■ **Brief**: For the listing below, print exactly the lines from the line with "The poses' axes" to the line with "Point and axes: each", both included, and nothing beyond them.

■ **Supplied data**:
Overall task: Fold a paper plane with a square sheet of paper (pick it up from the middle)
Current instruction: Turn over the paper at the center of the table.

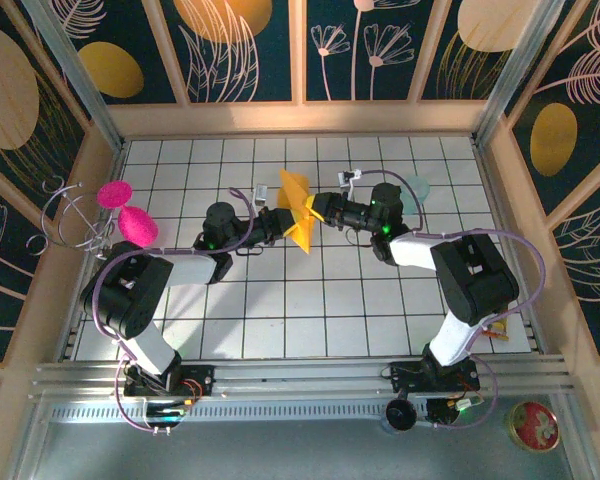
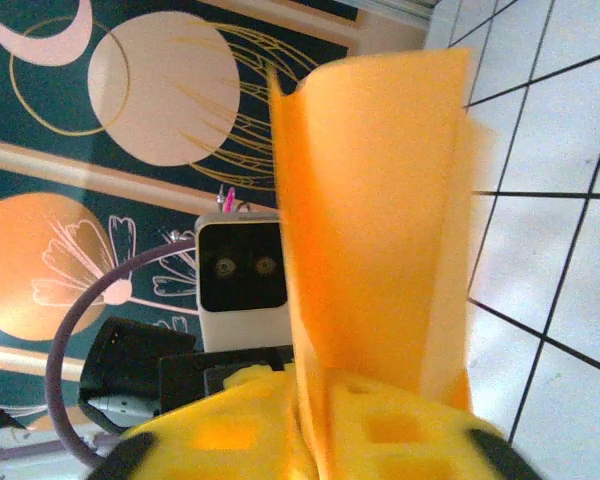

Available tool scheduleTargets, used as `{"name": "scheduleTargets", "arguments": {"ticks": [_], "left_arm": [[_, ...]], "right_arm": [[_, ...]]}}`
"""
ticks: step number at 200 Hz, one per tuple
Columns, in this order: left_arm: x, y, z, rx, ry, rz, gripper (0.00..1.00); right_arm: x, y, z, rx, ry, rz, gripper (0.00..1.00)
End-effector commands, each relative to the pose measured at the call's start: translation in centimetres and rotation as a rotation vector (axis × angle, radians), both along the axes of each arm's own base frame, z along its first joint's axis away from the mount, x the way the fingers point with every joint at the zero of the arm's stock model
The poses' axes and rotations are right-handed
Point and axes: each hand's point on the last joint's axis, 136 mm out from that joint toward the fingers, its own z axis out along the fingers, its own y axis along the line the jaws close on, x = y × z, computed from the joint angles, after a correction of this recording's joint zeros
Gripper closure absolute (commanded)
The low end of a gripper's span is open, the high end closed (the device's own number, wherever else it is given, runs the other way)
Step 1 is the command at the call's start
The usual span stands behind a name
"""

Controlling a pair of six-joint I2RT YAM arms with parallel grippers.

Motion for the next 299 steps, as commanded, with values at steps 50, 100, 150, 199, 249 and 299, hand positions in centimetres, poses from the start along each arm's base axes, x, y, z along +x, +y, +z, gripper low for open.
{"name": "scheduleTargets", "arguments": {"ticks": [50,100,150,199,249,299], "left_arm": [[1.9,0.8,-2.6,0.251,-0.063,0.077,0.94],[4.5,4.2,-4.8,0.663,-0.075,0.194,0.95],[6.6,9.9,-6.1,1.103,-0.041,0.359,0.95],[6.1,12.2,-10.1,1.560,-0.019,0.348,0.95],[5.0,13.0,-12.9,1.710,-0.008,0.321,0.96],[4.5,13.0,-15.7,1.857,-0.017,0.294,0.96]], "right_arm": [[2.4,-6.0,-1.7,-0.288,-0.061,-0.269,0.48],[3.4,-10.1,-1.7,-0.457,-0.101,-0.425,0.44],[3.4,-11.5,-2.2,-0.514,-0.107,-0.488,0.43],[3.4,-11.3,-3.4,-0.521,-0.074,-0.476,0.43],[3.2,-11.1,-3.9,-0.509,-0.064,-0.464,0.43],[3.3,-11.0,-4.1,-0.508,-0.057,-0.463,0.43]]}}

■ **Written solution**:
The poses' axes and rotations are right-handed
Point and axes: each hand's point on the last joint's axis, 136 mm out from that joint toward the fingers, its own z axis out along the fingers, its own y axis along the line the jaws close on, x = y × z, computed from the joint angles, after a correction of this recording's joint zeros

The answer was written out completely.